**** Listed entries ****

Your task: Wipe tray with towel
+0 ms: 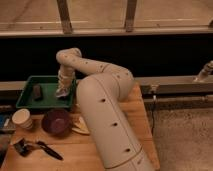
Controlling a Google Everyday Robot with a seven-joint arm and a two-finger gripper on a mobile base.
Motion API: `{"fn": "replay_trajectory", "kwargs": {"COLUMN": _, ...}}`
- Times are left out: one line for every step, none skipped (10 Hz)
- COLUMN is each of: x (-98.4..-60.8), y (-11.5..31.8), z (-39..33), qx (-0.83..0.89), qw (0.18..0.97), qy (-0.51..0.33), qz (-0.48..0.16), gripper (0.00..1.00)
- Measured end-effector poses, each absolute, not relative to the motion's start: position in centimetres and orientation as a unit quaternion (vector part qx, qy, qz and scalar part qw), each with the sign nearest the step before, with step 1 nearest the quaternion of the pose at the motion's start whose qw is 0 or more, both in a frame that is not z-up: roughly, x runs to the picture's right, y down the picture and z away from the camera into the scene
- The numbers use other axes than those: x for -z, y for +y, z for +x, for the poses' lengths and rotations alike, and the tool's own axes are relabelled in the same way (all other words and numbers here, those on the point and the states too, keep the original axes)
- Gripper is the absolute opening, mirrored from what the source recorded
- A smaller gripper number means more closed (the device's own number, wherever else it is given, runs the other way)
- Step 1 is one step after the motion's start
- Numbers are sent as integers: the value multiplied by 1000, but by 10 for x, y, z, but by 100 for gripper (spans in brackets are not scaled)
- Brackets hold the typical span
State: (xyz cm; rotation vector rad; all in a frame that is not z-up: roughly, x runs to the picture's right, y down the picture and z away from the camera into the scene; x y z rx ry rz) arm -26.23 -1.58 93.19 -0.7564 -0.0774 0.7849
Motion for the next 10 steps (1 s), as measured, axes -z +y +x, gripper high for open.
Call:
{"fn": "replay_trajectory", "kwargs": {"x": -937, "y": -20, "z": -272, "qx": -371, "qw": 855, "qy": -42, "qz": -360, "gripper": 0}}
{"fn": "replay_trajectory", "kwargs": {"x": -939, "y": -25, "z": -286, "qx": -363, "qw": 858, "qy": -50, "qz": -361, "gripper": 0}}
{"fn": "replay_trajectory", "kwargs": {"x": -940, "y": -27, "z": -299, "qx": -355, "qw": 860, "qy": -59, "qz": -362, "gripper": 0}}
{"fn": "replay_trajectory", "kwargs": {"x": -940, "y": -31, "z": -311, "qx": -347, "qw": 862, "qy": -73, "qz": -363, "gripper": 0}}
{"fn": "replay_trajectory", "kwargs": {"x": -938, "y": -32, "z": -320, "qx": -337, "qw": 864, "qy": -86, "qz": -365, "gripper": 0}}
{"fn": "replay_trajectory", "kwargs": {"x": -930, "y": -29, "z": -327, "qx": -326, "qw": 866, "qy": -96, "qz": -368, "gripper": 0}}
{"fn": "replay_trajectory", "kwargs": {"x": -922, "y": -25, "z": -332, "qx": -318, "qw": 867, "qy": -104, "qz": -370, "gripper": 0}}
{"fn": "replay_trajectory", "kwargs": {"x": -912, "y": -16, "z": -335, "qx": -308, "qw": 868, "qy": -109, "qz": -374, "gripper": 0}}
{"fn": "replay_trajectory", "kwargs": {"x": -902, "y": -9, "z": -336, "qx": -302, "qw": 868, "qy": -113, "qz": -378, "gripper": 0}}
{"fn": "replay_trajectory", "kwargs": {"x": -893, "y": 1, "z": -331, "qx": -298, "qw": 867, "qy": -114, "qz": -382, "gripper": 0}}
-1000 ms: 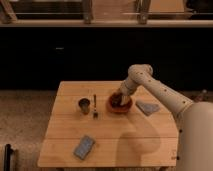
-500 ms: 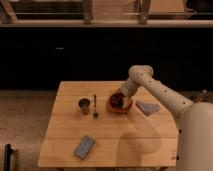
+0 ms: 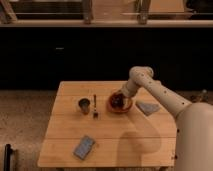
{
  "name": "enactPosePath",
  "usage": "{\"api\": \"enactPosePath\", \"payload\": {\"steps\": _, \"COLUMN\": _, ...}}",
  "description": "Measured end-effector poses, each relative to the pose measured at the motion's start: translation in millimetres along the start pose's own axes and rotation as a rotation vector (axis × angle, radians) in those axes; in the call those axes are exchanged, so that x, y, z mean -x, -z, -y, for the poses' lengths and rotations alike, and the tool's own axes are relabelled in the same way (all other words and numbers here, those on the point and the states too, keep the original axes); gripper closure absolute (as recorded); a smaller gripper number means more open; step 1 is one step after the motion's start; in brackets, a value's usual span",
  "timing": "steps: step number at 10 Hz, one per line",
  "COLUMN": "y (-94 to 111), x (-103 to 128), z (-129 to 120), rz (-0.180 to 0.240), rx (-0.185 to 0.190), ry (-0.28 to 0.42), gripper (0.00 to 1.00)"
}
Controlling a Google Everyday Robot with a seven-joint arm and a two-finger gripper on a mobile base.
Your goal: Place grapes in table surface
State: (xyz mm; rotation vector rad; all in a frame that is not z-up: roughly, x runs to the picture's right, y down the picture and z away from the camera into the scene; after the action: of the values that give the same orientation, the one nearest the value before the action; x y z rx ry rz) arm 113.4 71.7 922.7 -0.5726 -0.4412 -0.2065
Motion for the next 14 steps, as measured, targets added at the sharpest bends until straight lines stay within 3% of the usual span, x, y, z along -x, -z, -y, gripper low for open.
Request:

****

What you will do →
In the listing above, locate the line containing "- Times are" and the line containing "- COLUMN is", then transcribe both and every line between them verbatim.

Your response →
- Times are left out: one line for every step, none skipped (10 Hz)
- COLUMN is each of: x (-98.4..-60.8), y (-11.5..31.8), z (-39..33), qx (-0.83..0.89), qw (0.18..0.97), qy (-0.51..0.33), qz (-0.48..0.16), gripper (0.00..1.00)

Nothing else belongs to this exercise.